**What is needed**
Could you please repeat the data below word for word?
- - -
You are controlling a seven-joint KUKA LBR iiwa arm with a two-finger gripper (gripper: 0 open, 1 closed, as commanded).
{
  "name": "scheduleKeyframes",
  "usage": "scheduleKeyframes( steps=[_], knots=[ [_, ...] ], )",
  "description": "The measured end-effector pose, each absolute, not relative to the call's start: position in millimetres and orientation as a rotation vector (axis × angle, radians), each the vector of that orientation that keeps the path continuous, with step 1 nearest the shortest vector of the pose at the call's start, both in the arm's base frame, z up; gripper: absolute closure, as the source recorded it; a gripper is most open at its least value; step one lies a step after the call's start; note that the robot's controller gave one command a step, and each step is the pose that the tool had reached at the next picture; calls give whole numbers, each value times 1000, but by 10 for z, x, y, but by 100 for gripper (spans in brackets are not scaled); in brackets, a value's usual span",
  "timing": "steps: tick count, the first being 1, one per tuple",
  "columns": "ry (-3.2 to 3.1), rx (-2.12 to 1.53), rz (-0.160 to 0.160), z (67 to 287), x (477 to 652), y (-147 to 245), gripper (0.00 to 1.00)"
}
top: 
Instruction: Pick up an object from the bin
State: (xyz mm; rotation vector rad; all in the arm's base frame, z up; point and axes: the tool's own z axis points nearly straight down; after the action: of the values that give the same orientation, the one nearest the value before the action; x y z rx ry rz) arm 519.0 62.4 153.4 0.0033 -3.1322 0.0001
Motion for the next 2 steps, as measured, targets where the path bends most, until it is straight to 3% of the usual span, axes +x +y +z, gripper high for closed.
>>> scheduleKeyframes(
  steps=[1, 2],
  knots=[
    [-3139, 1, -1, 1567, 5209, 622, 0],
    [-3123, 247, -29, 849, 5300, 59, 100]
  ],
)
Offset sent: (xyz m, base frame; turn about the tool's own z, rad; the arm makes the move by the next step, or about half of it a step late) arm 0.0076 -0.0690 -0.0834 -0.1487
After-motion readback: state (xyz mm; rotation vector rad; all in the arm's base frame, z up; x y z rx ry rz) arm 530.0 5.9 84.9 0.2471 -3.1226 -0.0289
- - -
**Expected output**
You are controlling a seven-joint KUKA LBR iiwa arm with a two-finger gripper (gripper: 0 open, 1 closed, as commanded).
{
  "name": "scheduleKeyframes",
  "usage": "scheduleKeyframes( steps=[_], knots=[ [_, ...] ], )",
  "description": "The measured end-effector pose, each absolute, not relative to the call's start: position in millimetres and orientation as a rotation vector (axis × angle, radians), each the vector of that orientation that keeps the path continuous, with step 1 nearest the shortest vector of the pose at the call's start, both in the arm's base frame, z up; gripper: absolute closure, as the source recorded it; a gripper is most open at its least value; step one lies a step after the call's start; note that the robot's controller gave one command a step, and each step is the pose that the tool had reached at the next picture; calls give whole numbers, each value times 1000, but by 10 for z, x, y, but by 100 for gripper (spans in brackets are not scaled); in brackets, a value's usual span",
  "timing": "steps: tick count, the first being 1, one per tuple",
  "columns": "ry (-3.2 to 3.1), rx (-2.12 to 1.53), rz (-0.160 to 0.160), z (67 to 287), x (477 to 652), y (-147 to 245), gripper (0.00 to 1.00)"
}
top: 
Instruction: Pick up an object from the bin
State: (xyz mm; rotation vector rad; all in the arm's base frame, z up; point and axes: the tool's own z axis points nearly straight down; after the action: of the values that give the same orientation, the one nearest the value before the action; x y z rx ry rz) arm 519.0 62.4 153.4 0.0033 -3.1322 0.0001
Motion for the next 2 steps, as measured, targets where the path bends most, until it is straight to 3% of the usual span, axes +x +y +z, gripper high for closed.
>>> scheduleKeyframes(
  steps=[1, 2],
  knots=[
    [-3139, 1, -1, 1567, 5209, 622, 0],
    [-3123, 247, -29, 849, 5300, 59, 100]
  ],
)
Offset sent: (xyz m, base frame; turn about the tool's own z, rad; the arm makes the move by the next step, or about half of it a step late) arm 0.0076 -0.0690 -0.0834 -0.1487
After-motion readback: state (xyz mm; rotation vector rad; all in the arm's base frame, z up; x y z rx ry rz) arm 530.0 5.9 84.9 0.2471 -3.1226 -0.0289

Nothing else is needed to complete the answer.